[What you have to do] Exactly retype the lines of the material from its first line to the line with "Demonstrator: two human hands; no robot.", including both.

[Provided material]
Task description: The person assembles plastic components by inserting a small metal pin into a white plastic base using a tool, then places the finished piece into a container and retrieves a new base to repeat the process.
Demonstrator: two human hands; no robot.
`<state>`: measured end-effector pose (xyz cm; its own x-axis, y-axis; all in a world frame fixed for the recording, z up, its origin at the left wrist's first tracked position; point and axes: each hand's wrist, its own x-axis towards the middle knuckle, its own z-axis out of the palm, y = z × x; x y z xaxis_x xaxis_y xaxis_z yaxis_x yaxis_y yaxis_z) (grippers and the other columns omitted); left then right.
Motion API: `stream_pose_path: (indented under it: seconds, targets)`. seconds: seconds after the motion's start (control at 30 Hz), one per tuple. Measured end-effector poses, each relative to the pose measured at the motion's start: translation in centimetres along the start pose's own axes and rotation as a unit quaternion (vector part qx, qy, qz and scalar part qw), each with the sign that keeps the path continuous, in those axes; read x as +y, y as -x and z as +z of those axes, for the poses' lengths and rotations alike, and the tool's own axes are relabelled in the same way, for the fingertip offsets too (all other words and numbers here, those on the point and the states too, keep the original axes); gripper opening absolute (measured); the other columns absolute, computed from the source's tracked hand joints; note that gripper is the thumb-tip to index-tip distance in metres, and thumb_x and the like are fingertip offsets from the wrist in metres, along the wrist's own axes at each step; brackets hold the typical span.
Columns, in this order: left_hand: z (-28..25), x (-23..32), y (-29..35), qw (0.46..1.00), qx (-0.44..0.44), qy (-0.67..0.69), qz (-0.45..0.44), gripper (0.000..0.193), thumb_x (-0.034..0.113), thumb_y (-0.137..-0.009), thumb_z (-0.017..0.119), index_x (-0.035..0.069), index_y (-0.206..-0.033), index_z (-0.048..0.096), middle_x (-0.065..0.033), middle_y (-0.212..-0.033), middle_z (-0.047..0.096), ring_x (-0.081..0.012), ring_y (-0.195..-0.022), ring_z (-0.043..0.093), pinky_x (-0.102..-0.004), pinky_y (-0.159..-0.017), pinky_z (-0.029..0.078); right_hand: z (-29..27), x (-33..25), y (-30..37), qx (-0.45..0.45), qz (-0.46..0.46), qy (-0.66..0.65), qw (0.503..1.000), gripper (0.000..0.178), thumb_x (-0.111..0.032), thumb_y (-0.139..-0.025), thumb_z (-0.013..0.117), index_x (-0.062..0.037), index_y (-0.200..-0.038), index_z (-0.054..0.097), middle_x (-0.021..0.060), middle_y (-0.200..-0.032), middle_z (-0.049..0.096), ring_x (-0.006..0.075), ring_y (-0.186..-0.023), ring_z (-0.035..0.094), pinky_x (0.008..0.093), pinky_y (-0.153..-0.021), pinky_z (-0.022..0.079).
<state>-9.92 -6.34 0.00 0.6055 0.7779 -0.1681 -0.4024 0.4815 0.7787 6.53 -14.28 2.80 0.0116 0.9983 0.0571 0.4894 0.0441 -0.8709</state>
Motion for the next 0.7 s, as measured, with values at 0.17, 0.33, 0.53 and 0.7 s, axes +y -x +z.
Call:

[Result of the exercise]
Task description: The person assembles plastic components by inserting a small metal pin into a white plastic base using a tool, then places the finished piece into a container and retrieves a new base to repeat the process.
Demonstrator: two human hands; no robot.

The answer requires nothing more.